Becoming a husband and a father changed all that.

Suddenly, I had to be present in the moment. If I put on a facade, those closest to me would see right through it. When I became too self-absorbed, I risked losing what was most important. I realized that a lot of what I was chasing fed my ego but not my soul. Being connected with my family fuels my professional pursuits and not the other way around.

Ultimately, it taught me that if we attempt to separate who we are at home from who we are at work, we will never achieve our full potential. More importantly, it helped me reshape a faulty perception that I was defined more by what I did in my career than who I was at home. The journey seemed hollow if I wasn’t able to be my authentic self at all times.

Given that most of us spend more time working than we do tending to our personal lives, it seems intuitive that we show up the same in both environments. Yet, many of us operate with two identities. We maintain a private persona for friends and family and project a different persona in our work. We keep ourselves at arm’s length from our colleagues because anything more requires that we trust others and make ourselves vulnerable. This necessitates substantial personal commitment and investment which exposes us to risks we cannot foresee or control. Instead, we feel the need to project force at all times, which leaves us less open to meaningful growth and change.

Many years ago, I made a big course correction in my career when I realized I could not continue to operate as two different people. Although it hasn’t always been easy, I have never looked back. My life experiences and professional growth have been exponentially richer because I am able to show up as who I am each and every day. This would never have been possible without a life partner who kept me honest and chipped away at my facade until I could no longer maintain it.

There is a lesson here for companies.

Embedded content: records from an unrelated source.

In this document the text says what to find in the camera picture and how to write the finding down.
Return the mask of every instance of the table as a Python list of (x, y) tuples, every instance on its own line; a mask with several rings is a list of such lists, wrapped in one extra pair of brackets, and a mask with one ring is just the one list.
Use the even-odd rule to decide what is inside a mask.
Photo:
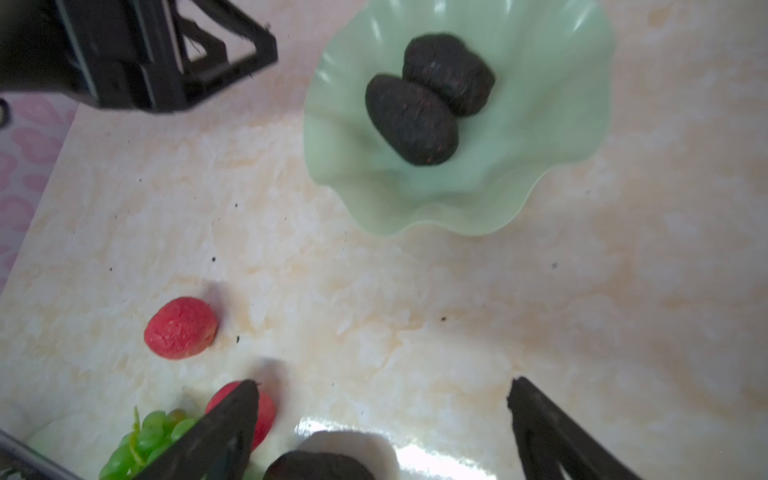
[[(604, 146), (482, 238), (371, 237), (308, 178), (304, 94), (361, 0), (237, 4), (275, 68), (186, 114), (80, 107), (0, 299), (0, 428), (95, 478), (134, 406), (254, 377), (280, 404), (258, 465), (339, 430), (370, 436), (316, 447), (379, 478), (521, 478), (525, 375), (644, 478), (768, 475), (765, 2), (606, 2)], [(143, 329), (186, 295), (220, 331), (160, 359)]]

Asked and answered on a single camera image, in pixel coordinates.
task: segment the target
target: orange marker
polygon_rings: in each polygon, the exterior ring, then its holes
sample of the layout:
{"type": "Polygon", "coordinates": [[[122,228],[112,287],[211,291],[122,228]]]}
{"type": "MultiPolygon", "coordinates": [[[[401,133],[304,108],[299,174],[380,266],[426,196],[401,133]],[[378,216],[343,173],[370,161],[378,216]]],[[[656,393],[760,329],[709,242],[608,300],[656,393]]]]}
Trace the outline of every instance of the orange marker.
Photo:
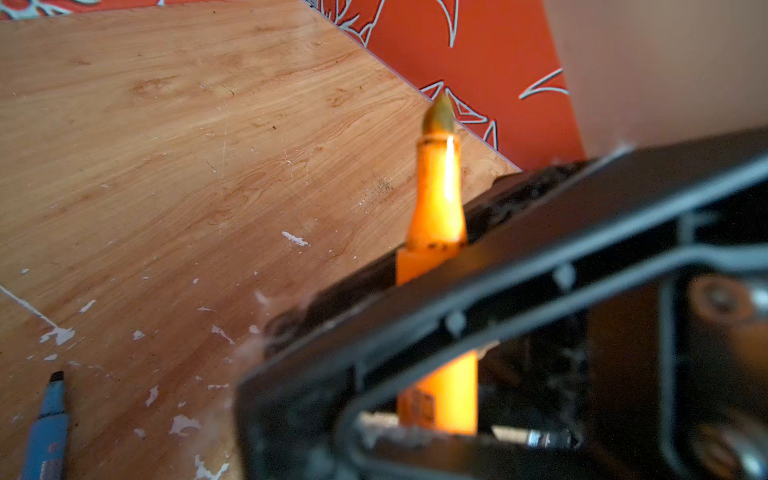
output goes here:
{"type": "MultiPolygon", "coordinates": [[[[442,94],[427,110],[418,146],[416,210],[397,253],[402,285],[454,257],[467,244],[459,142],[453,107],[442,94]]],[[[401,425],[474,435],[478,416],[478,356],[472,351],[401,392],[401,425]]]]}

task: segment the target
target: blue marker
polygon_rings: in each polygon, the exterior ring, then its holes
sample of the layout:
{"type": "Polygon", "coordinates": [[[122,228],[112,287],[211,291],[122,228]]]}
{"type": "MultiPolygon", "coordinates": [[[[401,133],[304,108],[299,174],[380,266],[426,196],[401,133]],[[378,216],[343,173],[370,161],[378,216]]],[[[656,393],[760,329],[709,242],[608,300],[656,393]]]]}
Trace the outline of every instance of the blue marker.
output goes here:
{"type": "Polygon", "coordinates": [[[64,411],[64,372],[51,375],[38,421],[32,424],[22,480],[61,480],[69,415],[64,411]]]}

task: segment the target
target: wooden surface
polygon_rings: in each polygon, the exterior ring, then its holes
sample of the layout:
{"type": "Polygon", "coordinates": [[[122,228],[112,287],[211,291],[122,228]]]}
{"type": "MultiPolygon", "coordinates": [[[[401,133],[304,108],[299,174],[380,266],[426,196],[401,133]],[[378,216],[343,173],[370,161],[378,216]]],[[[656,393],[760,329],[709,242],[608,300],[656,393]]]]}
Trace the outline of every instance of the wooden surface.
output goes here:
{"type": "MultiPolygon", "coordinates": [[[[0,477],[63,369],[69,478],[207,478],[195,455],[239,478],[251,331],[402,242],[427,100],[300,0],[3,22],[0,44],[0,477]],[[41,343],[31,309],[74,336],[41,343]]],[[[461,136],[467,201],[513,168],[461,136]]]]}

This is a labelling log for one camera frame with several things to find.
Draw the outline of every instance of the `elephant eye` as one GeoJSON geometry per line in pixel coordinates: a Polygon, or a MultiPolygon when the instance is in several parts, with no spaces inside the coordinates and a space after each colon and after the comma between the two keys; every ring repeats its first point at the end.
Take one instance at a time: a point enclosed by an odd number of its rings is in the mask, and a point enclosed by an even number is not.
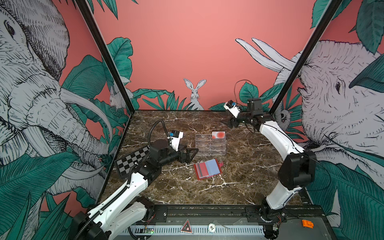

In order to maximize the potential of any organization, it is critical for its people to feel like they can bring the same energy, integrity and commitment to that environment as they do at home.

Appreciate the journey through the twists and turns

If you feel like you’ve got life figured out, I hate to break it to you but…

you don’t! 

There has been no more humbling role in my life than that of husband and father. Both have given imposter syndrome new meaning. Every day I uncover some nugget of wisdom that I neither inherited nor learned until that very moment. Throw in a global pandemic and it appears that controlled chaos has become the dream that we aspire to!

However, I am not alone. 

I have a partner that is dealing with the same struggle. We quickly accepted our neophyte status, first as life partners and then as parents. We began to see the challenges that would constantly arise as a shared adventure. From online learning to unexpected job transitions to sudden health issues to aging parents, life kept coming at us. Like so many others, we found ourselves overwhelmed with change. We realized that we were best able to overcome these obstacles and deal with uncertainty when we stayed curious about the things they would teach us.

Changing our perspective to see the bumps in the road as opportunities for growth and improvement has made all the difference. It has allowed us to more easily adjust to things that are outside of our control and focus on the things we can. Instead of becoming obsessively focused on where we want to be as parents, as spouses, and in our careers, it has given us a deep appreciation for where we are. Until I met my wife, I rarely took the time to take stock of what I was building and how I was building it. I was much too focused on the endgame.

What I failed to realize before she came into my life is that the journey determines the relationships we build and how we build them. Keeping an open mind, staying curious and looking to grow with others is the single biggest precursor to building a strong organization.

Enjoying the “how” is just as important as getting to the “why.” Having people that you can share the journey with, is the proverbial icing on the cake.

Keep aligned on those things that really matter

When choosing a life partner, it’s important to agree and continually reassess the BIG things. 

These are the shared life goals that keep your relationship centered on the values and aspirations which enable you to navigate the twists and turns ahead. These include careers, family, friends, faith and life stage planning to name a few. This is your strategic roadmap.

Your roadmap ensures long term alignment. It allows you to weather the inevitable storms to come. It also keeps you grounded when you start flying too high. Establishing and maintaining this alignment ensures you have a strong advocate as well as a reality check when you need it most.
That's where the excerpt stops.